Rosanne Mathot

Le linguiste qui avait perdu sa langue

Rosanne Mathot Journaliste

Le Café Geyser : un tiers de fiction, un tiers de dérision, un tiers d’observation. Et un tiers de réalité. Où il est question de flamandophilie exceptionnelle, d’un linguiste wallon, d’une épaule d’agneau et de chauve-souris kamikazes.

Sa fièvre était galopante. Pourtant, il était convaincu qu’il finirait bien par l’attraper. Par le cou, par les hanches, par la taille, par les cheveux ou par la langue même, s’il le fallait. D’ailleurs, à bien regarder les choses, pour faire passer sa fièvre à la casserole, quel meilleur endroit que ce café, avec son sol ciré, ses nappes blanches et ses petits geysers frais scintillant sur la terrasse ? Depuis son ablation des amygdales, quelques heures plus tôt, à Bastogne, Michel ne s’est pas encore aventuré à prononcer le moindre mot. Prudemment, la bouche et le front en feu, il se blottit près de la carafe d’eau fraîche, comme un vaincu. Il sent le naufrage et l’abandon. Il rêve d’un Maitrank d’Arlon et d’une glace à la vanille (1).

Alors, de sa gorge, Michel extrait enfin un bruit. Un raclement. Un petit cri, ahuri, pénible et plaintif :  » Meneer, alstublieft ! Ik zou graag een Maitrank en een vanille-ijsje willen ! « . Immédiatement, son regard part en vrille, vaguement embarrassé, effrayé surtout. Parti de prémices si fermement et si catégoriquement francophones, Michel ne comprend pas pourquoi, de son cerveau collant, crissant et échauffé, il ne parvient plus à extirper que des mots – certes parfaitement ordonnés – mais des mots… en flamand !

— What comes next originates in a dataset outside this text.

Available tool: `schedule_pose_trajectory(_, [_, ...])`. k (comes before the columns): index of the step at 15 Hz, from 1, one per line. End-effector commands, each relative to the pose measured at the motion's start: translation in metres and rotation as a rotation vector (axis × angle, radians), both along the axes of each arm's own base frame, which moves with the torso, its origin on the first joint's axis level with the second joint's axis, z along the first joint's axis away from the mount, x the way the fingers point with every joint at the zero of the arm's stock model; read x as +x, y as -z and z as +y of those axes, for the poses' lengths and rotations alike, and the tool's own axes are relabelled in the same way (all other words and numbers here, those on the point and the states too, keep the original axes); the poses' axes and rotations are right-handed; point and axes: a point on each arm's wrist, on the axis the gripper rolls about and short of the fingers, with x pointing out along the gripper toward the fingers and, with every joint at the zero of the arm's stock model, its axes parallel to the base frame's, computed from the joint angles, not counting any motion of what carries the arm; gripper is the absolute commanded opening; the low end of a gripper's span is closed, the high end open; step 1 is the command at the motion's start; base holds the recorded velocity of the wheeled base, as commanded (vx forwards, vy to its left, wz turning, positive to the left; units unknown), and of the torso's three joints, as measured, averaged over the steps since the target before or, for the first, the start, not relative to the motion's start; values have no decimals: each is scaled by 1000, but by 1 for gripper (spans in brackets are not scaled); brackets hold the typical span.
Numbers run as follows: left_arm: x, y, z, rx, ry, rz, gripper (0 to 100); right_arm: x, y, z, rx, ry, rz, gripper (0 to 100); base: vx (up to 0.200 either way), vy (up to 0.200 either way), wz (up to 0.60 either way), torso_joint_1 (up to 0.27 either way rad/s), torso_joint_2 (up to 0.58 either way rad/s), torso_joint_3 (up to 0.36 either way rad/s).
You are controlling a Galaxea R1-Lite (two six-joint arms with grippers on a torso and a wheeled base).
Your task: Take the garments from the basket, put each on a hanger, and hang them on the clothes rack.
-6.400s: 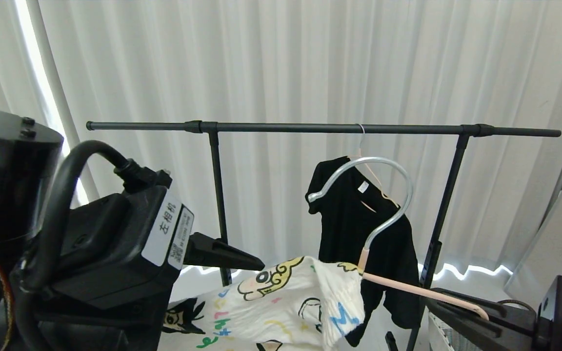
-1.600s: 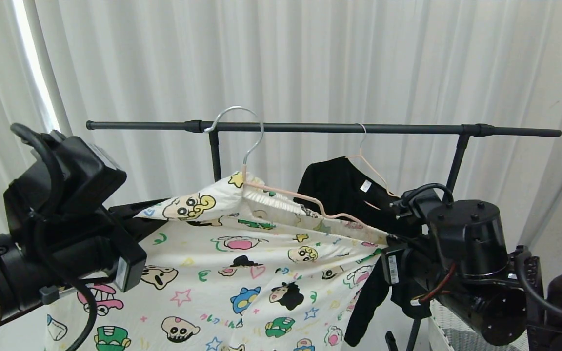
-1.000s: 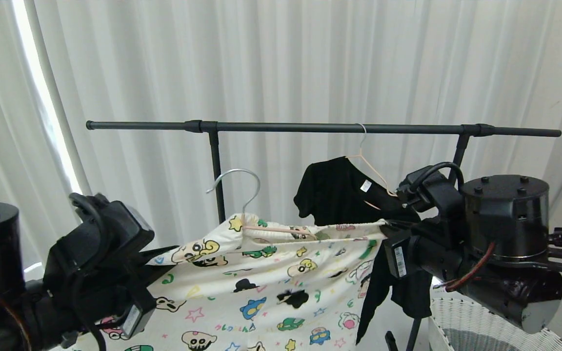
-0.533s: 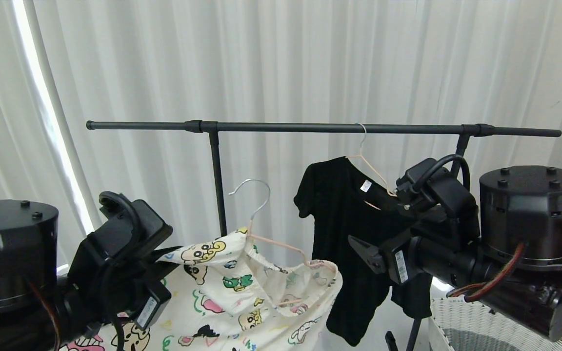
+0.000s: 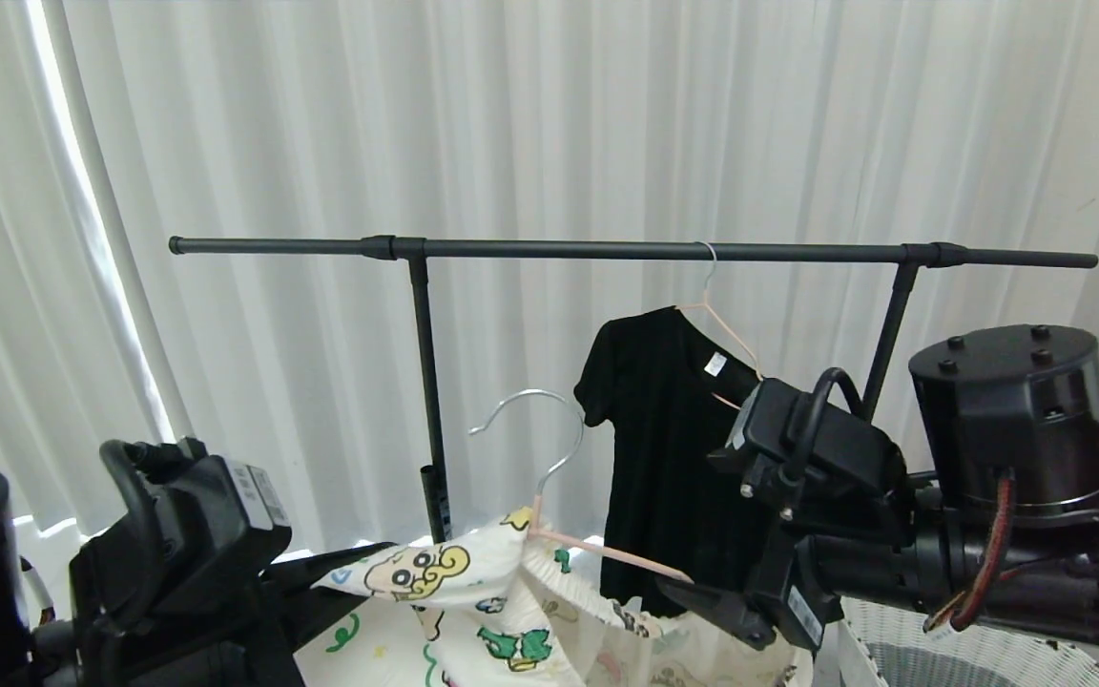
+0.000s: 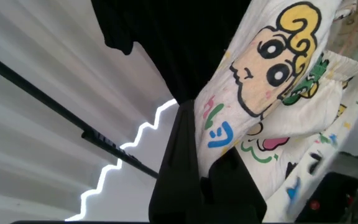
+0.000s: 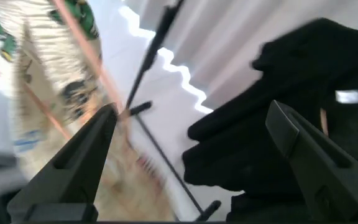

Michel ne parle plus français. Michel ne comprend plus le français. Michel est devenu Flamand(2). A vrai dire, il tuerait père et mère et étriperait – s’il le fallait -le coq wallon pour un trou flamand et des carbonnades.

Faute de mieux, faute de rien, son attention est alors attirée par une paire d’amoureux ostendais penchée sur son assiette. Dans un superbe duo nuptial baryton-soprano, le duo s’époumone – en flamand – au sujet d’une épaule d’agneau trop – ou pas assez – aillée ; c’est selon.

Michel se dit que – clairement – l’épaule va gagner le bras de fer matrimonial. Dans la ferveur de l’instant, il ne remarque pas d’emblée l’escadron de chauve-souris qui a pris place sur la rambarde de la terrasse, la bave aux lèvres et une ceinture d’explosifs sur le ventre. On le comprend. On voit mal ce que vient faire une cohorte de chauve-souris dans cette affaire. On ne le voit pas du tout même (3).

Alors, les yeux de la soprano d’Ostende ont un éclat, une fermeté pénétrante. On sent qu’une idée vient de jaillir quelque part. Elle porte l’épaule d’agneau à sa poitrine, comme pour la faire téter. Le suspense est partout dans l’air. A 20 h 03 tapantes, la soprano ouvre les bras. Elle livre son épaule d’agneau aux prédateurs. Ceux-ci foncent sur la femme à l’épaule dans une bousculade stridente qui fait exploser le crépuscule.  » Daech n’y est pour rien « , a furtivement le temps de penser Michel (qui se dit au passage qu’il aurait très franchement mieux fait de laisser galoper sa fièvre sur la terrasse).

Mais c’est pas tout ça. Où est encore passé le serveur ? L’heure tourne. S’agirait pas de louper le film qui va démarrer sur la Une, à 20 h 15 !

1. Michel Francard est un linguiste belge spécialisé dans les parlers wallons.

2. Le  » syndrome de la langue étrangère  » est une affection neurologique. Récemment, la presse s’est faite l’écho du cas d’un Italien ne s’exprimant plus qu’en français, suite à une intervention chirurgicale qui s’est mal passée.

3. En 1943, sous l’impulsion de Roosevelt, l’armée US recruta un escadron de chauve-souris qu’elle équipa d’explosifs, pour en faire des volatiles kamikazes.